In the first vesting period, in 2021, the growth rate of the company's private brand operating revenue year-on-year in 2020 shall not be less than 15%; And the net profit of the company has a year-on-year growth rate of no less than 10% in 2020

In the second vesting period, in 2022, the growth rate of the company's private brand operating revenue compared with that in 2020 shall not be less than 30%; And the net profit of the company has a year-on-year growth rate of no less than 20% in 2020

In the third vesting period, in 2023, the growth rate of the company's private brand operating revenue year-on-year in 2020 shall not be less than 45%; And the net profit of the company has a year-on-year growth rate of no less than 30% in 2020

In the fourth vesting period, in 2024, the growth rate of the company's private brand operating revenue year-on-year in 2020 shall not be less than 60%; And the net profit of the company has a year-on-year growth rate of no less than 40% in 2020

Note: 1. The above "operating income of the company's own brand" refers to the operating income of the company's independently developed brand products after audit;

2. The above "net profit of the company" refers to the sum of the net profit deducting non recurring profits and losses attributable to the shareholders of the listed company and the impact of share based payment expenses related to the equity incentive plan on the current net profit, the same below.

Company level assessment results company level attribution coefficient

The completion degree of annual growth rate of the company's private brand operating revenue m ≥ 100% and 100%

The net profit of the company has a year-on-year growth rate and the completion degree n ≥ 100%

The completion degree of annual growth rate of the company's private brand operating revenue m < 100% or 0%

Year on year growth rate of net profit of the company n 100%

During the vesting period, the company shall handle the registration of stock vesting for the incentive objects that meet the vesting conditions.
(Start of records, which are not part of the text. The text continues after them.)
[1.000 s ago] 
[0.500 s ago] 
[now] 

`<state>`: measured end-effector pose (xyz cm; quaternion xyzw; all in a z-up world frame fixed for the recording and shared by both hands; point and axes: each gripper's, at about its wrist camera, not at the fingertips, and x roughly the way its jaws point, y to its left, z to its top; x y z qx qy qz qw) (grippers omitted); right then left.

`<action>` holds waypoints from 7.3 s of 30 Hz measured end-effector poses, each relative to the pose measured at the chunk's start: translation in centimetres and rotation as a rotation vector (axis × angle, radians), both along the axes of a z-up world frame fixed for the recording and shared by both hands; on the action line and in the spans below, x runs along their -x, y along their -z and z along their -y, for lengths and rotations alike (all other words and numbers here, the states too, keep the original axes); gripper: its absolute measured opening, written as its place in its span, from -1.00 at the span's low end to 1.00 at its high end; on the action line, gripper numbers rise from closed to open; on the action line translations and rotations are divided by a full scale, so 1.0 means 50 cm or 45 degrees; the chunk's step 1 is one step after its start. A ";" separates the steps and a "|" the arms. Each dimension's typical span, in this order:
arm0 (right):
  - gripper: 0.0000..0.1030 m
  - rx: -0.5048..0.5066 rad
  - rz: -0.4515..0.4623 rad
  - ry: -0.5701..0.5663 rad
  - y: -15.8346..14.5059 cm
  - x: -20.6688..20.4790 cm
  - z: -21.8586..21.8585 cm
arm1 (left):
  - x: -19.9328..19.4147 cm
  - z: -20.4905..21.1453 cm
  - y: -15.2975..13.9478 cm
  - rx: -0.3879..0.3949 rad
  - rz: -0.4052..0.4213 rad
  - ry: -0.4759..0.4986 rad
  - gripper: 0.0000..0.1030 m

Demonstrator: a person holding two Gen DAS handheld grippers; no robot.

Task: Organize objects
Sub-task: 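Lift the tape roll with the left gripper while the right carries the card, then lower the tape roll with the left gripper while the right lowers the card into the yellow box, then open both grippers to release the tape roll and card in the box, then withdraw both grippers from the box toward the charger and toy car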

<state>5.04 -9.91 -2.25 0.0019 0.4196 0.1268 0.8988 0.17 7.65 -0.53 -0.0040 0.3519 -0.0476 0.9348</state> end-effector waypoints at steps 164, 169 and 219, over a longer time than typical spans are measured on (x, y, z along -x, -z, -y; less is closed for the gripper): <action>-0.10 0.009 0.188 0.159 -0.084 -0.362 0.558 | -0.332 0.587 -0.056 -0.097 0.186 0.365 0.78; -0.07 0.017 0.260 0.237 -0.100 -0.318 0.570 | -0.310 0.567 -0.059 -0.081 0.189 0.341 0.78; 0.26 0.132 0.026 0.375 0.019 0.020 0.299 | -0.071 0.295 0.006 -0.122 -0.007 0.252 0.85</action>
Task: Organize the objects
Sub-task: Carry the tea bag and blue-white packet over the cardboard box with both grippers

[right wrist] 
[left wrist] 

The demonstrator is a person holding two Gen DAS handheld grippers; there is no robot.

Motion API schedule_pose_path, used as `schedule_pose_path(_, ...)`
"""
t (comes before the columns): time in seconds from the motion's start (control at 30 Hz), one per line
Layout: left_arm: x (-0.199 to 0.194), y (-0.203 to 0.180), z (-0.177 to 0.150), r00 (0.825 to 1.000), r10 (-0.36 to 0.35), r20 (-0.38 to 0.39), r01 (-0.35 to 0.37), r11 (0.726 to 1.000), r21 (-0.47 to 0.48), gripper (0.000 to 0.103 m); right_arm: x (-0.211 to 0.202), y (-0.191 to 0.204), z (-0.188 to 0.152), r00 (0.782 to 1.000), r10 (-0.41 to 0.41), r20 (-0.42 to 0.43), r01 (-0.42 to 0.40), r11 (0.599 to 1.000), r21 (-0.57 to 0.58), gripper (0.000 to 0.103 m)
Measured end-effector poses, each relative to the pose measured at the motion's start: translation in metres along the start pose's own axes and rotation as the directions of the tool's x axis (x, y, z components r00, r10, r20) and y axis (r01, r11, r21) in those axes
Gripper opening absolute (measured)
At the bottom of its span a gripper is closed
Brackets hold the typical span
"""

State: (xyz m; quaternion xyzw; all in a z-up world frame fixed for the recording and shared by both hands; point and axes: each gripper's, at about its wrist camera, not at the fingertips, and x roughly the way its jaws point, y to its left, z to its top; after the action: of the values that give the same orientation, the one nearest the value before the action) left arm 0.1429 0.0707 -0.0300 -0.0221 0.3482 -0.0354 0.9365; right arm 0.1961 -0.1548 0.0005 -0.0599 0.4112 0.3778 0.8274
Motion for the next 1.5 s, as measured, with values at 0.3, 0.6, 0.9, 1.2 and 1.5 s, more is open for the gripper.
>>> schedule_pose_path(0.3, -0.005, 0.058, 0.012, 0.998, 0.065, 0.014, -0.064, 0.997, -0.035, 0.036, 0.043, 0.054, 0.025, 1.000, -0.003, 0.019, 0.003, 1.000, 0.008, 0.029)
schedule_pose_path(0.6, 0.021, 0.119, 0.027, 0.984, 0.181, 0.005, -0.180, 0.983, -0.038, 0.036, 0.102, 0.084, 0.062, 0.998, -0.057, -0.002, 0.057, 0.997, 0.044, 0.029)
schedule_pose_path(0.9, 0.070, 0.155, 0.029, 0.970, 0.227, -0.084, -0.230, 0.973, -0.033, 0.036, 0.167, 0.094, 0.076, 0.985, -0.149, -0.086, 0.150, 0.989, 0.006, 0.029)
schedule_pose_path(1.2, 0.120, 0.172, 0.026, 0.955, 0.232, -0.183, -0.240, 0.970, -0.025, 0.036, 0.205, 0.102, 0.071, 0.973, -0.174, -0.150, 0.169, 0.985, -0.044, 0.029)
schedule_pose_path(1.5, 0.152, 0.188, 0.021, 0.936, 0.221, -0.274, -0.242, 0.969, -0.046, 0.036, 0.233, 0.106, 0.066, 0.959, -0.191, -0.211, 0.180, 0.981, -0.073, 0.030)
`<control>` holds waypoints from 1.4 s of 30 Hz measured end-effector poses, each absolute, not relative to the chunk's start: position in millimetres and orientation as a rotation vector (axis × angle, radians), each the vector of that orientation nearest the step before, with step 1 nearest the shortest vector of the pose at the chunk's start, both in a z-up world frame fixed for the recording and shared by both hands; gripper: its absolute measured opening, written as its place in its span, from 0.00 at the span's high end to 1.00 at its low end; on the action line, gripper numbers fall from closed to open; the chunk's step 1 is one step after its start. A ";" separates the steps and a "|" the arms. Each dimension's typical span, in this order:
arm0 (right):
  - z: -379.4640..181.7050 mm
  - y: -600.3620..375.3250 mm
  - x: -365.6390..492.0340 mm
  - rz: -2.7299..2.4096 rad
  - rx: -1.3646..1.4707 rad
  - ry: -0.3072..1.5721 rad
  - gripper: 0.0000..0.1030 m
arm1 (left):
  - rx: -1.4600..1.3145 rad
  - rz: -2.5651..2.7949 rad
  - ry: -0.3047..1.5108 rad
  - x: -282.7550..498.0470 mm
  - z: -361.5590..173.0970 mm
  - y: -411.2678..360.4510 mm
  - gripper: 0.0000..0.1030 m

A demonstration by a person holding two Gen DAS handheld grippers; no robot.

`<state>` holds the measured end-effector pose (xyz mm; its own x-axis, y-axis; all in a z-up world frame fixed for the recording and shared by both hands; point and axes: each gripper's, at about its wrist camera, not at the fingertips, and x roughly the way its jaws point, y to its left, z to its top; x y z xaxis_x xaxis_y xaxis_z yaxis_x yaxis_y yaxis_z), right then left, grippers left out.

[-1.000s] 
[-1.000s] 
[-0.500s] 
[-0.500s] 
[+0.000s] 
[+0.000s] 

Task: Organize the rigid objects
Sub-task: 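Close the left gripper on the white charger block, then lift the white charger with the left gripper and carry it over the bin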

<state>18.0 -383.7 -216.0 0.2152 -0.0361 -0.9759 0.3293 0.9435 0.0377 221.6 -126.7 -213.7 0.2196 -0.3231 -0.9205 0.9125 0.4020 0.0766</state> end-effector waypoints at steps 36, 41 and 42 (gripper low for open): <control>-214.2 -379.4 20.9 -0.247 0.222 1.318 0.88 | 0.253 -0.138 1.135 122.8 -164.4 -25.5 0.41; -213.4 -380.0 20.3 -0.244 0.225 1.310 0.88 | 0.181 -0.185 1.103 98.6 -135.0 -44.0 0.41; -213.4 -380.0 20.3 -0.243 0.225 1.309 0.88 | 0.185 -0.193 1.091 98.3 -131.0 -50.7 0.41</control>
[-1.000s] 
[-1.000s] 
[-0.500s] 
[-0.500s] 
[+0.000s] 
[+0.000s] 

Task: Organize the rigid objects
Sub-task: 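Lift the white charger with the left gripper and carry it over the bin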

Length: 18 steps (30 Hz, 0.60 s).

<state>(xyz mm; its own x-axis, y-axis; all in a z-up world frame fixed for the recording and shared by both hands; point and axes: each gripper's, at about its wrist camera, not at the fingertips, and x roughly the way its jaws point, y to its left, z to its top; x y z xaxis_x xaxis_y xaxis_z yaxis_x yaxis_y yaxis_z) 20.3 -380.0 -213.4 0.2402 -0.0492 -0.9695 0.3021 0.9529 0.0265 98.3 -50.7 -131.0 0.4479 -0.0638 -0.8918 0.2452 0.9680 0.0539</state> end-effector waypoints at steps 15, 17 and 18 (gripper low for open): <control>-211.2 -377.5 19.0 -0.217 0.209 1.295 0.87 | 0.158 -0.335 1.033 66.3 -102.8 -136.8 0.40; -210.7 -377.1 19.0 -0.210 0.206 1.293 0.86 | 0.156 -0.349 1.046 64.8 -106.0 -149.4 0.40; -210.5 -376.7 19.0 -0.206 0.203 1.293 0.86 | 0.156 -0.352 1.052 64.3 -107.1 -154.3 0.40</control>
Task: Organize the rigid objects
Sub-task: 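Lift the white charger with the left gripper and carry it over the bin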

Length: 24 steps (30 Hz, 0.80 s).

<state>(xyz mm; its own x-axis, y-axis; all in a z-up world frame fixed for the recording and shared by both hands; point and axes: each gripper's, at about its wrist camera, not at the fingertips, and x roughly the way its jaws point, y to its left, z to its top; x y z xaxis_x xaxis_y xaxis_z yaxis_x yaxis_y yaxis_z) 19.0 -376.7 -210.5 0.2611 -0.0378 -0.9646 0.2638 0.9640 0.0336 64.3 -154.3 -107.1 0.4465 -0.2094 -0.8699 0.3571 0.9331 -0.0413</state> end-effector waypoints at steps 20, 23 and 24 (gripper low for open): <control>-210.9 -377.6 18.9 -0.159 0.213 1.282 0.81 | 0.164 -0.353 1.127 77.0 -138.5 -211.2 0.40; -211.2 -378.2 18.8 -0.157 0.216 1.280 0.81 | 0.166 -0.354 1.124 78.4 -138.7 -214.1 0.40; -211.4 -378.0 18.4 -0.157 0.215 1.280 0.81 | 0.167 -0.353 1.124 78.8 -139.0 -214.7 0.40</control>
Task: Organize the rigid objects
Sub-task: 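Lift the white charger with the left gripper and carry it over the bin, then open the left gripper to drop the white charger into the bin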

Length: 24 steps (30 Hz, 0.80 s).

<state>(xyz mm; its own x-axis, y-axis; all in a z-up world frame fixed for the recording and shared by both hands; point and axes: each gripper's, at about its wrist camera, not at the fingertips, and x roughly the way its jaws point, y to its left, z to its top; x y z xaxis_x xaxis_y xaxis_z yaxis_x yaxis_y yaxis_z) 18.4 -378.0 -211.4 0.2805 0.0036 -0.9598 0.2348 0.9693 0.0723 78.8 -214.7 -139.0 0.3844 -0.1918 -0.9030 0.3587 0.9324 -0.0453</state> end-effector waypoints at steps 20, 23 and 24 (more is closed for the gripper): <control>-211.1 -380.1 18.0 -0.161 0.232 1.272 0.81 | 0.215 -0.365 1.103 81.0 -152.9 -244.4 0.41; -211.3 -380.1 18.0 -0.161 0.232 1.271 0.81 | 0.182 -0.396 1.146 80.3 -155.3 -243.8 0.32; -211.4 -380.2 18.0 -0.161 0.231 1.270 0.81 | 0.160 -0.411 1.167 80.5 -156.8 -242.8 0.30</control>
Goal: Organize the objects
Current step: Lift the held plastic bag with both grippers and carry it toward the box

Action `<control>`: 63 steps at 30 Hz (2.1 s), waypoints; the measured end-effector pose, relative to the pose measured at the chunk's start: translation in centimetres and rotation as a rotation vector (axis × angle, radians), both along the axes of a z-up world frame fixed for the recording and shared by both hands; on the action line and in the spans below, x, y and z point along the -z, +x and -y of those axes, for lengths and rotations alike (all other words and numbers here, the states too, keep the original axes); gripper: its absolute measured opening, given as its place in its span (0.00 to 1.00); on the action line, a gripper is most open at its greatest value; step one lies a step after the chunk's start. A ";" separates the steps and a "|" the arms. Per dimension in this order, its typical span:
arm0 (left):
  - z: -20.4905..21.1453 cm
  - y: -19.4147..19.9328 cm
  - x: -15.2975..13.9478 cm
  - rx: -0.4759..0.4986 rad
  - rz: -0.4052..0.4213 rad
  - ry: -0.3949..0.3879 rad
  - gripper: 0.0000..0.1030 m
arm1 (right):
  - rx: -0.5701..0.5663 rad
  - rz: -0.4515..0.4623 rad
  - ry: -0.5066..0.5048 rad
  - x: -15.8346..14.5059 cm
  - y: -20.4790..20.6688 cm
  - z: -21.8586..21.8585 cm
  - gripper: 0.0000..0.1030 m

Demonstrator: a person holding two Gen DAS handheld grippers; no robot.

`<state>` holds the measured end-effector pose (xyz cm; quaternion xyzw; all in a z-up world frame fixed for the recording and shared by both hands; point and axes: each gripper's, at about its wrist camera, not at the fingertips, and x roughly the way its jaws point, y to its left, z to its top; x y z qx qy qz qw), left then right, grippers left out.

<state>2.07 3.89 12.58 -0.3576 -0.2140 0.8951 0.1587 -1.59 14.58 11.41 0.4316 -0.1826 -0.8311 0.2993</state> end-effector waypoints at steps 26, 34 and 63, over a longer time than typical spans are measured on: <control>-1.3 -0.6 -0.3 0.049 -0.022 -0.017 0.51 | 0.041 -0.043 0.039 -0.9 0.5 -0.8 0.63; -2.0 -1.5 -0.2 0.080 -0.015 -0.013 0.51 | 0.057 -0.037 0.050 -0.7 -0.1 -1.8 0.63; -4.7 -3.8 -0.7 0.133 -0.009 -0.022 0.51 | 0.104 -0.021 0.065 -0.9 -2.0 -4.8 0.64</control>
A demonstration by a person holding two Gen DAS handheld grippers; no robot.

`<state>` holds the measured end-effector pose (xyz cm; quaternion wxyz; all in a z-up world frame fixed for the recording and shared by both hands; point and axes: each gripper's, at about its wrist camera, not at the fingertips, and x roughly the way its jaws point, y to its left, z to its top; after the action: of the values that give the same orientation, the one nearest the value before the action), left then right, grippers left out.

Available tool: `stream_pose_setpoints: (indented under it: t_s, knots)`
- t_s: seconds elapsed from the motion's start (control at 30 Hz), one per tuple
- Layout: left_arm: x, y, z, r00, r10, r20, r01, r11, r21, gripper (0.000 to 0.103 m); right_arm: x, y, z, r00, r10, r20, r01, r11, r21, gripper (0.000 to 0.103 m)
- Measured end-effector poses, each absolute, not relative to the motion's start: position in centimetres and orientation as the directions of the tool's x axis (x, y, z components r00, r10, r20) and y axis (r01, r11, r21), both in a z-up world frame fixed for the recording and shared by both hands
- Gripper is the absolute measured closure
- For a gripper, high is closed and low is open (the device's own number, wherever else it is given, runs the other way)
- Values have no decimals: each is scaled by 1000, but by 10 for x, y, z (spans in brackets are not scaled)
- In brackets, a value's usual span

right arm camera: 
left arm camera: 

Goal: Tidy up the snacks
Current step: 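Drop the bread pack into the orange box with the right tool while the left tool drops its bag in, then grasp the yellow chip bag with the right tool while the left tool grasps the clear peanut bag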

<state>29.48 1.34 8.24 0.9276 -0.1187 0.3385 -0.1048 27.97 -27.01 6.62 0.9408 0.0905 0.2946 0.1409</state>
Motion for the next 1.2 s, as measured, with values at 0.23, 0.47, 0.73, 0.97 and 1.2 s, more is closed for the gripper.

If the current performance level of the company fails to meet the performance assessment target conditions in each attribution period, all the restricted stocks that can be attributed to all incentive objects in the corresponding assessment year will be cancelled and invalidated.

(2) Performance appraisal requirements at individual level

The individual assessment of the incentive object shall be implemented according to the relevant internal performance assessment system of the company, and the attribution coefficient shall be confirmed according to the assessment results of the assessment year corresponding to the attribution period. The individual performance evaluation of incentive objects can be divided into qualified and unqualified, and the corresponding attribution is as follows:

Qualified or unqualified assessment results at individual level

Personal attribution coefficient 100% 0%

The number of restricted shares actually owned by the incentive object in the current year = the number of individual planned ownership in the current year × Company level attribution coefficient × Personal attribution coefficient.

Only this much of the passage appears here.